Capsule Review: The Unheard (2023)

Jeffrey A. Brown’s sophomore follow-up to The Beach House sees the director explore the use of sound in The Unheard. The premise seems promising enough: Chloe (Lachlan Watson) is a deaf teenage girl who lost her hearing when she was just a child. She undergoes an experimental medical procedure to restore her hearing and during the long process of recovery, she travels back to her hometown in Cape Cod. It was an old house she used to spend most of her time in her childhood era. Her dad isn’t around at the moment and we learn her mum has been missing since she was only 8 years old. She’s all alone now in the house and the only locals she met include Hank (Nick Sandow), a retired police officer who becomes a handyman and her childhood friend, Joshua (Brendan Meyer) whom she barely keeps in touch.

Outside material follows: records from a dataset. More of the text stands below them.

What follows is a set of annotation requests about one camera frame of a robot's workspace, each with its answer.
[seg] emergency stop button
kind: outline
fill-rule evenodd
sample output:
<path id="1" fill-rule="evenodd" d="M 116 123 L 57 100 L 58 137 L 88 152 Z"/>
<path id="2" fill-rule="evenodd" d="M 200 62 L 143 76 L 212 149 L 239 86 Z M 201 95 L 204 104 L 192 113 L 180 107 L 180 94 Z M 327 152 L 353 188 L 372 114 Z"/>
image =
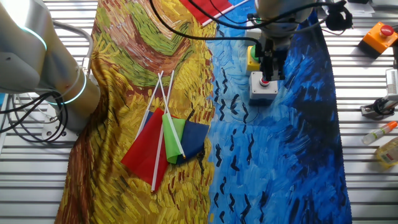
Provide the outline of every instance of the emergency stop button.
<path id="1" fill-rule="evenodd" d="M 389 37 L 389 36 L 391 36 L 391 35 L 394 34 L 394 29 L 393 29 L 391 26 L 388 26 L 388 25 L 382 26 L 382 27 L 380 28 L 380 31 L 381 31 L 380 34 L 381 34 L 383 37 Z"/>

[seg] green flag
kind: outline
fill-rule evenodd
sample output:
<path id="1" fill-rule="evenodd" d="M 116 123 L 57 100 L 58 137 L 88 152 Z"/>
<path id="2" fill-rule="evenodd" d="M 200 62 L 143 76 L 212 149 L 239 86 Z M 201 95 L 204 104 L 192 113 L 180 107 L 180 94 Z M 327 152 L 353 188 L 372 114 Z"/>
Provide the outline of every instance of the green flag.
<path id="1" fill-rule="evenodd" d="M 185 120 L 171 118 L 170 114 L 164 114 L 162 119 L 167 161 L 176 164 L 178 156 L 182 154 L 181 138 Z"/>

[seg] yellow bottle
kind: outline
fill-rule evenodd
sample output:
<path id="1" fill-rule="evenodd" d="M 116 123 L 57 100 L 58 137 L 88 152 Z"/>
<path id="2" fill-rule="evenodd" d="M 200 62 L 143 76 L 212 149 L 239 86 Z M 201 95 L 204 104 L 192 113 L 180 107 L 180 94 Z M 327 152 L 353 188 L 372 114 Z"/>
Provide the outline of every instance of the yellow bottle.
<path id="1" fill-rule="evenodd" d="M 398 164 L 398 137 L 376 150 L 377 158 L 386 166 Z"/>

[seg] bottle
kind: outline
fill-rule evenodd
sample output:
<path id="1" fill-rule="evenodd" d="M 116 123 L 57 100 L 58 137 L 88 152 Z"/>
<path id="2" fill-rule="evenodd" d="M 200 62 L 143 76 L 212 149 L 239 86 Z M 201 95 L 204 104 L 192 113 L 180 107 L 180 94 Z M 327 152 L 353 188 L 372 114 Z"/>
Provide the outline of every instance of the bottle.
<path id="1" fill-rule="evenodd" d="M 362 138 L 362 142 L 365 145 L 371 144 L 372 142 L 376 141 L 377 139 L 383 137 L 385 134 L 392 131 L 394 128 L 397 127 L 396 121 L 391 121 L 390 123 L 384 125 L 383 127 L 372 131 L 371 133 L 367 134 L 365 137 Z"/>
<path id="2" fill-rule="evenodd" d="M 398 164 L 398 137 L 380 146 L 376 150 L 376 157 L 387 167 Z"/>

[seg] orange cap
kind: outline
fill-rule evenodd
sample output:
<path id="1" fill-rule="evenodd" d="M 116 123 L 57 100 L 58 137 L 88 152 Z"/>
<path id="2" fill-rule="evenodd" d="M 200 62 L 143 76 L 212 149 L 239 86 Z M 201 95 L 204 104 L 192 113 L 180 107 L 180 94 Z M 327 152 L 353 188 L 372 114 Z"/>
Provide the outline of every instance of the orange cap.
<path id="1" fill-rule="evenodd" d="M 391 121 L 390 123 L 387 124 L 390 127 L 390 130 L 393 130 L 398 126 L 397 121 Z"/>

From there, she starts to hear voices and sounds. They are sometimes clear and other times tend to be muffled or distorted. The movie also features a lot of fuzzy VHS footage of her childhood past, every now and then. Is the experimental medical procedure causing her to hear things that aren’t there or is her missing mum all these years have to do with everything going on?

The Unheard is the kind of slow-burn horror that leans more on the build-up tension and atmospheric visuals and most of all, the movie emphasises heavily on sound. The latter can be creepy and scary and more so if you are streaming this at home with a pair of headphones. While Brown does manage to generate some dread-inducing moments of unease, the movie is too slow for its own good. The biggest problem lies in its protracted 125-minute runtime that overstays its welcome long before it reaches its conclusion. The movie lacks suspense and horror and just about everything feels like it’s all padded just to fulfil its two-hour quota. Besides, for a movie that mostly showcases Chloe being alone in the house and hearing things, there is only so much a movie can do to sustain the interest, let alone the tension. Perhaps a shorter 90-minute duration would have worked better.

It doesn’t help either when the protagonist herself played by Lachlan Watson is someone worth rooting for. Blame it on her role being severely underwritten to the point it makes me feel like she’s going through the motion. The rest of the cast is just as forgettable while the story — credited to Michael Rasmussen and Shawn Rasmussen, who previously wrote the excellent 2019 creature feature in Alexandre Aja’s Crawl — is shockingly dull. I mean, the central mystery revolving around Chloe’s missing mum and the haunted going-on related to her hearing should have been the intriguing parts. Too bad this isn’t the case since it slogs its way that I even myself almost nod off. By the time the movie reaches the third act with all the inevitable reveals, I already lost interest.

It was a real pity because The Unheard could have been a potentially great horror thriller, especially given its premise.

The Unheard is currently streaming on Shudder.